To be successful, any return to office plans must be considered through both a GBA+ lens and with consideration of how we can use this opportunity to increase the diversity of and improve inclusive practices within the public service.
Focusing on Teams
We will be most successful in navigating the way forward if teams co-create their futures together. Psychologically safe workplaces, healthy team dynamics, agreed upon ways of working, and clearly defined roles and accountabilities are all vital to any team, whether fully remote, hybrid, or fully in-person.
My last side project with FlexGC Network before I went on maternity leave was a team charter kit. Having these conversations and agreements can enhance team dynamics. Teams and managers can also invest in modern leadership, facilitation, relationship, and communication skill building to improve how they collaborate and meet — whether in-person, online, or a mix of the two.

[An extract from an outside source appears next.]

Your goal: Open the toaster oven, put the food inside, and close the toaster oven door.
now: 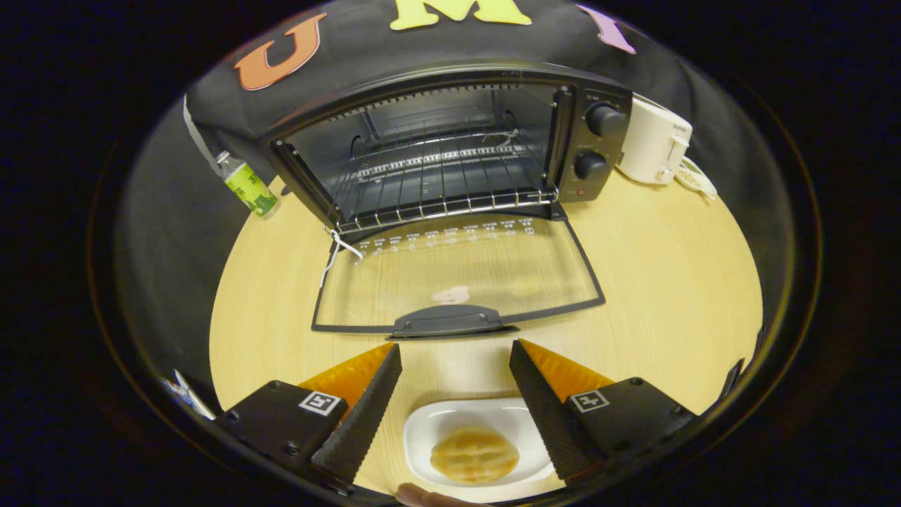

In Conclusion: Clarity and Kindness
My favourite Brene Brown quote is “clarity is kindness”. This is exceptionally true in terms of how we work together. After more than two years of major emotional and mental bruising — not just for public servants but for all Canadians — centring wellbeing and co-creating our future together is kindness of the highest order. This kindness will yield results but without it, our institutions will falter as people find roles that allow them to bring value while also putting their own lifestyle values at the forefront.